• **Brief**
Pull every line with "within" from the material.

++++

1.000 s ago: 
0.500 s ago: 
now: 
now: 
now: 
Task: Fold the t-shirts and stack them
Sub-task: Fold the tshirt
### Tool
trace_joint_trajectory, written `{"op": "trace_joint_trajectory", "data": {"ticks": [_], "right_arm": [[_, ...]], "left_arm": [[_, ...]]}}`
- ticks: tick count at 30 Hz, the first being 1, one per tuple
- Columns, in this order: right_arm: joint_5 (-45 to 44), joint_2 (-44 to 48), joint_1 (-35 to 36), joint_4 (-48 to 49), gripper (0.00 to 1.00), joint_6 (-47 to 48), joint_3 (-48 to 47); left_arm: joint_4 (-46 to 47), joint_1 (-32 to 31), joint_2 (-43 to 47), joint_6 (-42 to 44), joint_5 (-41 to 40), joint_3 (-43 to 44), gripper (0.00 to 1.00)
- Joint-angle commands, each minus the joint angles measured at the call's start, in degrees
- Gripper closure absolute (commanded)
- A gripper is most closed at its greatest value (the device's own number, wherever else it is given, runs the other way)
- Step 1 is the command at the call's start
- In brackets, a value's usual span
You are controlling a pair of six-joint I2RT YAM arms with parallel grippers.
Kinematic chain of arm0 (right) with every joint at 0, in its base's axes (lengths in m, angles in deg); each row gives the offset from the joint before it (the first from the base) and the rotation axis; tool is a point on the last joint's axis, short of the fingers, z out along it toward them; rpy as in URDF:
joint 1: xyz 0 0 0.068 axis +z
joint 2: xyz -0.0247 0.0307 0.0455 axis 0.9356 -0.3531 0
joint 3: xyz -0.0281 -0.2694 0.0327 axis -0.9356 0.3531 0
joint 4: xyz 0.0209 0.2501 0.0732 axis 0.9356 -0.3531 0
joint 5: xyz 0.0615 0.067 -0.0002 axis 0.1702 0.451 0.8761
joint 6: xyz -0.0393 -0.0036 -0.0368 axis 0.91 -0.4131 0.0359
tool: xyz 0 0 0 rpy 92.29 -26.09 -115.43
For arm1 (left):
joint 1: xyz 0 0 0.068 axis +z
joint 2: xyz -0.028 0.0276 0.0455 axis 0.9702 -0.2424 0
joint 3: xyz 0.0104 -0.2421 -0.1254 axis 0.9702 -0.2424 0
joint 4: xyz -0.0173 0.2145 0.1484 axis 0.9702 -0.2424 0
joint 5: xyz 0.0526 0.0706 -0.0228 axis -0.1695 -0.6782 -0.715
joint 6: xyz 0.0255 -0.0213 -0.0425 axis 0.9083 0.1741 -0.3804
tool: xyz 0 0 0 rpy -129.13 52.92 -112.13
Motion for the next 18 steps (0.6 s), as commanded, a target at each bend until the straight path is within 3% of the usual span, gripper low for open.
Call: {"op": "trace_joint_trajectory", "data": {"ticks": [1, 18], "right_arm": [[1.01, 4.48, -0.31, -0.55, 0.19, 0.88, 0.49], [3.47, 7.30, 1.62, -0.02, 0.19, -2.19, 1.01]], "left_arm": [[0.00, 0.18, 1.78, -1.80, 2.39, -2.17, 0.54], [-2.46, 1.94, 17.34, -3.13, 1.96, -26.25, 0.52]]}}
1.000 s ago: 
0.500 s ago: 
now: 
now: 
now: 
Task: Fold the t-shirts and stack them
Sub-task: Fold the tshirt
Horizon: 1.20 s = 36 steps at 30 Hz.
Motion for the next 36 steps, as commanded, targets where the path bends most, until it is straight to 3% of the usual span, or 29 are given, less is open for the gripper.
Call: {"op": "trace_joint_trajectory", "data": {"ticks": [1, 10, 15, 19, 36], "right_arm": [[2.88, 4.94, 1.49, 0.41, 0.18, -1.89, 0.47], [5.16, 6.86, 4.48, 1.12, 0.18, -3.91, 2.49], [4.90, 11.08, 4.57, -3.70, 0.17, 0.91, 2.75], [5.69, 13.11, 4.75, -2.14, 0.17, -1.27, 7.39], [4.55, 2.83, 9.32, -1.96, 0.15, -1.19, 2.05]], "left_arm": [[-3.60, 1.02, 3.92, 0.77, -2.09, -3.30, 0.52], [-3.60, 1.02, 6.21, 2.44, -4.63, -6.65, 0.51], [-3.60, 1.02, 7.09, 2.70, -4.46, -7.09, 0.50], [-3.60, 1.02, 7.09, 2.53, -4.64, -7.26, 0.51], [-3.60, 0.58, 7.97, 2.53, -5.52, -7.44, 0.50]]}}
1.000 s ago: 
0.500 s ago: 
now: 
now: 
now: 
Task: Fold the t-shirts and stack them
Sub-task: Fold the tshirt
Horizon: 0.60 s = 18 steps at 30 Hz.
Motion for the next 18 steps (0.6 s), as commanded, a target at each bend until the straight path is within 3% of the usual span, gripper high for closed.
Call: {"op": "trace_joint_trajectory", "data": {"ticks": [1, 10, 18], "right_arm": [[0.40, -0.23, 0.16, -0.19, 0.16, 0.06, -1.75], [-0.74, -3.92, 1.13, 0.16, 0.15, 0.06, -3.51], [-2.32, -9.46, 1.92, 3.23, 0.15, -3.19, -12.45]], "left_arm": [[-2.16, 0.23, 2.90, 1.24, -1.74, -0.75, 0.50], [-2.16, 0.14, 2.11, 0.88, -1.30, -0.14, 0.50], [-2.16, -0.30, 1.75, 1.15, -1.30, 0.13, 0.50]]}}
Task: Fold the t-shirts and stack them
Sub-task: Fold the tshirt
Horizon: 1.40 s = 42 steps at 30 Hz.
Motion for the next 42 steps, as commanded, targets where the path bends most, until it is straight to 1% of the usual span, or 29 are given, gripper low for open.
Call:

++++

• **Worked solution**
Motion for the next 18 steps (0.6 s), as commanded, a target at each bend until the straight path is within 3% of the usual span, gripper low for open.
Motion for the next 18 steps (0.6 s), as commanded, a target at each bend until the straight path is within 3% of the usual span, gripper high for closed.

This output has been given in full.